Sunni Triangle
The Sunni Triangle is a densely populated region of Iraq to the northwest of Baghdad that is inhabited mostly by Sunni Muslim Arabs.[1]
The roughly triangular area's corners are usually said to lie near Baqubah (on the east side of the triangle), Baghdad (on the South side), Ramadi (on the west side) and Tikrit (on the north side). Each side is approximately 125 kilometers (80 miles) long. The area also contains the cities of Samarra and Fallujah.
The area was a center of strong support for former Iraqi president Saddam Hussein's government; starting in the 1970s many government workers, politicians, and military leaders came from the area. Saddam himself was born just outside Tikrit.
After the 2003 invasion of Iraq, the area became a focus of armed Sunni opposition to Coalition rule. It was widely predicted in the Western press that Saddam would seek shelter from Sunni supporters and on December 13, 2003, he was captured in a raid on the village of ad-Dawr about 15 km south of Tikrit.

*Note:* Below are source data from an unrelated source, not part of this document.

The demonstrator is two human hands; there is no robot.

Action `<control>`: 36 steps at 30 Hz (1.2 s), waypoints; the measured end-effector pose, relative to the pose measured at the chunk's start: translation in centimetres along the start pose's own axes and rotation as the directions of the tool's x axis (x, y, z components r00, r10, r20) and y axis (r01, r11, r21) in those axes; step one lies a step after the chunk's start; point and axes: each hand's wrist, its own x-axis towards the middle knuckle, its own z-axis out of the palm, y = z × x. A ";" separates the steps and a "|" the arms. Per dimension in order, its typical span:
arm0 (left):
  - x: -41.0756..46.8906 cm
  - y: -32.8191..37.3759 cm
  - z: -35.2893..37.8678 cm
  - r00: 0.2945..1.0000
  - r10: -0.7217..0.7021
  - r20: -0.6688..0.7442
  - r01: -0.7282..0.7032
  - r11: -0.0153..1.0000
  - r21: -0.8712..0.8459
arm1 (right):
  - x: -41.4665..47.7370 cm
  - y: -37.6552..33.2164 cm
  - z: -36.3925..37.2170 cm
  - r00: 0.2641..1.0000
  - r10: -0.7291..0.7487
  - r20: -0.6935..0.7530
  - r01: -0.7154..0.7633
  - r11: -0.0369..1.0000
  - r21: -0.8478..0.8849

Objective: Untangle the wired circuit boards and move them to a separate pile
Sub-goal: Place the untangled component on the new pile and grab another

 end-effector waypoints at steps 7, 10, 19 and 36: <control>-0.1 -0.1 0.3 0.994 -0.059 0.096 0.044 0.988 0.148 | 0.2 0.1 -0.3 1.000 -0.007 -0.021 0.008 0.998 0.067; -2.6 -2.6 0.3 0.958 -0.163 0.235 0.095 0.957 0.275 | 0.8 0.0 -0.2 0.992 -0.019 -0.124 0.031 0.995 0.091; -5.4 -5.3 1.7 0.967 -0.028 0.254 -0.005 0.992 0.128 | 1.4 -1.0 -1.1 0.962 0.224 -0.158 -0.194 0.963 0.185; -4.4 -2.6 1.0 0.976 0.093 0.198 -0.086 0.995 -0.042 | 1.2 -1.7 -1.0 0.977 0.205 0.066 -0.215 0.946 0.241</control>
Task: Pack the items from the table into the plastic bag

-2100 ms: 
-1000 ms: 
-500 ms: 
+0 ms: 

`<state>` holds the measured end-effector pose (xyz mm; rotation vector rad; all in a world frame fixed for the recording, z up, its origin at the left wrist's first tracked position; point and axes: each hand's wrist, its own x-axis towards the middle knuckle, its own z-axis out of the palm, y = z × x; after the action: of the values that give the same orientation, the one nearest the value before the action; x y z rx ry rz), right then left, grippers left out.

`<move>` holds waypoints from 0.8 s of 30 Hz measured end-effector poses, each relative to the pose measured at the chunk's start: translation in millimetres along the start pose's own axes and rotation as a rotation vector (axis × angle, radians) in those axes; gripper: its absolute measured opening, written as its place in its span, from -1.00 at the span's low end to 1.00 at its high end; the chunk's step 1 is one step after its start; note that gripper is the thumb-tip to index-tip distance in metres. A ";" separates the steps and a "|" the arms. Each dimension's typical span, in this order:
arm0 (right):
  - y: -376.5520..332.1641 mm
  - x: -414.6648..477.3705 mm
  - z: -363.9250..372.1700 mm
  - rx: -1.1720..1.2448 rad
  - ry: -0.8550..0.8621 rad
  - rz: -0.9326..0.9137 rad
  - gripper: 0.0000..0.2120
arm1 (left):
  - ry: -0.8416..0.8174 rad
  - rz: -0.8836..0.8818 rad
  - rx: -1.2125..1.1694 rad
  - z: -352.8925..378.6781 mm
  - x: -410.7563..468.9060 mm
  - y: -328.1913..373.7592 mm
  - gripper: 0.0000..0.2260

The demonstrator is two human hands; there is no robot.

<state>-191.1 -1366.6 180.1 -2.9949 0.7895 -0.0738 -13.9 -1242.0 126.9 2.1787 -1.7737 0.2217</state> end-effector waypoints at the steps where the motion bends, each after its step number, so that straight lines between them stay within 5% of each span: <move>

The term "Sunni triangle" was used intermittently from the 1970s among academic Iraq specialists, usually to differentiate it from the northern and southern parts of the country. An early use in mainstream media is a San Francisco Chronicle article of September 14, 2002 in which former United Nations weapons inspector Scott Ritter says: "We may be able to generate support for an invasion among some of the Shiites and some of the Kurds, but to get to Baghdad you must penetrate the Sunni Triangle." However, it did not achieve widespread use until a New York Times article of June 10, 2003 popularised the term in a report on "a new U.S. effort to quell nascent armed resistance in Sunni Muslim-dominated areas north and west of Baghdad [in an] area known as the 'Sunni triangle'." It became commonplace in reports on the US-led coalition's efforts to control the region.
The "Sunni Triangle" should not be confused with the Triangle of Death, an area south of Baghdad inhabited by Sunni majority which was the focus of major combat activity in November and December 2004.
References
- ↑ Ahmed Hashim (2005). Insurgency and Counter-insurgency in Iraq. Cornell University Press. p. 129. ISBN 0-8014-4452-7.